- TASK ITEM
Filter the listing below, keeping only the lines with the word "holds".

- GIVEN MATERIAL
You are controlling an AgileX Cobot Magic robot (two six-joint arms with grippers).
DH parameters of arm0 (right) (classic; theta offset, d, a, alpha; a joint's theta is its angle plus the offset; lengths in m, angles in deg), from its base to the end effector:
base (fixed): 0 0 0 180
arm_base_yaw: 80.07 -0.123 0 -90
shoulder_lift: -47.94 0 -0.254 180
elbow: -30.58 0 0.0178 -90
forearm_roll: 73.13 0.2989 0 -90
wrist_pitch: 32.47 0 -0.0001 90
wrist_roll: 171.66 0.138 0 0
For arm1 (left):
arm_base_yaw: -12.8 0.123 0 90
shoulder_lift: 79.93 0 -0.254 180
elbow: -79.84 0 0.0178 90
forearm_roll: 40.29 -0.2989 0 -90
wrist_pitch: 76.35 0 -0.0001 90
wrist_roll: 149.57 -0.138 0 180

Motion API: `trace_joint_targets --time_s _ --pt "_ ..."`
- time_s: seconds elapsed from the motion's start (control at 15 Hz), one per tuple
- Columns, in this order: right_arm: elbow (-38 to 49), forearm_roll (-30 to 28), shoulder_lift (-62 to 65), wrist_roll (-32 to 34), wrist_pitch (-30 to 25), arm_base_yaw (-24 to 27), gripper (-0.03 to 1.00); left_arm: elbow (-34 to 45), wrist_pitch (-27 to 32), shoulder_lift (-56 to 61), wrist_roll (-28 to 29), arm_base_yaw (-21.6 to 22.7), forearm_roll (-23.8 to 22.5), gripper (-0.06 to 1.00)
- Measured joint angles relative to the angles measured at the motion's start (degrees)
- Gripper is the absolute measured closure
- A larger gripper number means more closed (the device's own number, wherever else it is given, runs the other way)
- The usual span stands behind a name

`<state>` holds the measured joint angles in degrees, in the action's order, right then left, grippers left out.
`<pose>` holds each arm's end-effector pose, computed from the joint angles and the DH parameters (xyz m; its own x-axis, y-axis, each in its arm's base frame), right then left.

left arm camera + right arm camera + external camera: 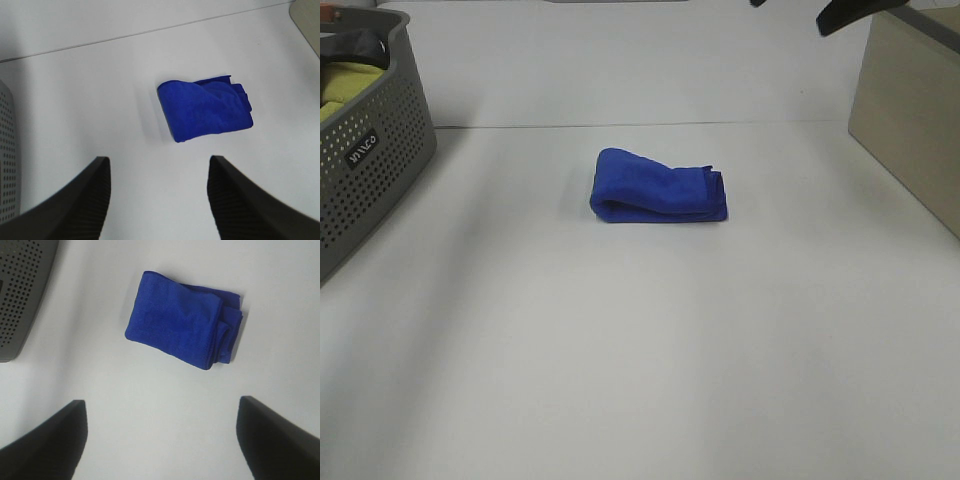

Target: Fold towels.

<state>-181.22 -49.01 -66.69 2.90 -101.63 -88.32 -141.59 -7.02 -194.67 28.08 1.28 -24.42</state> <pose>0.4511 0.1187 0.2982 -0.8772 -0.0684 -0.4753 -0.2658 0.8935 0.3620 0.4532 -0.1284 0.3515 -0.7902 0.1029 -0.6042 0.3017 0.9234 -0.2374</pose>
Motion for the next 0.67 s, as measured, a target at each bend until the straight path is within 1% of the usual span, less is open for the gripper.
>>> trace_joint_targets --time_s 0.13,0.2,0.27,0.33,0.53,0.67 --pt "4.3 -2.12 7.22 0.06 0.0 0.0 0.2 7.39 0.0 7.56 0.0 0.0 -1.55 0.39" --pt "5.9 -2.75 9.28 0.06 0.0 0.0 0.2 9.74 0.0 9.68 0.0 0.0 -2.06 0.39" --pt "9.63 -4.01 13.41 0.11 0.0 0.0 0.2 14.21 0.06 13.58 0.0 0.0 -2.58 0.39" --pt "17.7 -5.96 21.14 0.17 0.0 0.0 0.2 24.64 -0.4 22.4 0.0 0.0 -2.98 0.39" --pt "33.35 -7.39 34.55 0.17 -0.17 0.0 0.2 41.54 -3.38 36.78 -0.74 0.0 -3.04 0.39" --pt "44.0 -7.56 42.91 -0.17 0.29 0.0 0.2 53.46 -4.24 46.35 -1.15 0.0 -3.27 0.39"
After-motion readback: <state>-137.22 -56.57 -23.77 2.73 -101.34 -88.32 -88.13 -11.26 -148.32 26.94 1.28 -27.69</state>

- WRITTEN RESPONSE
`<state>` holds the measured joint angles in degrees, in the action's order, right then left, grippers left out.
`<pose>` holds each arm's end-effector pose, computed from the joint angles and the DH parameters (xyz m; its own x-axis, y-axis, each in its arm's base frame), right then left.

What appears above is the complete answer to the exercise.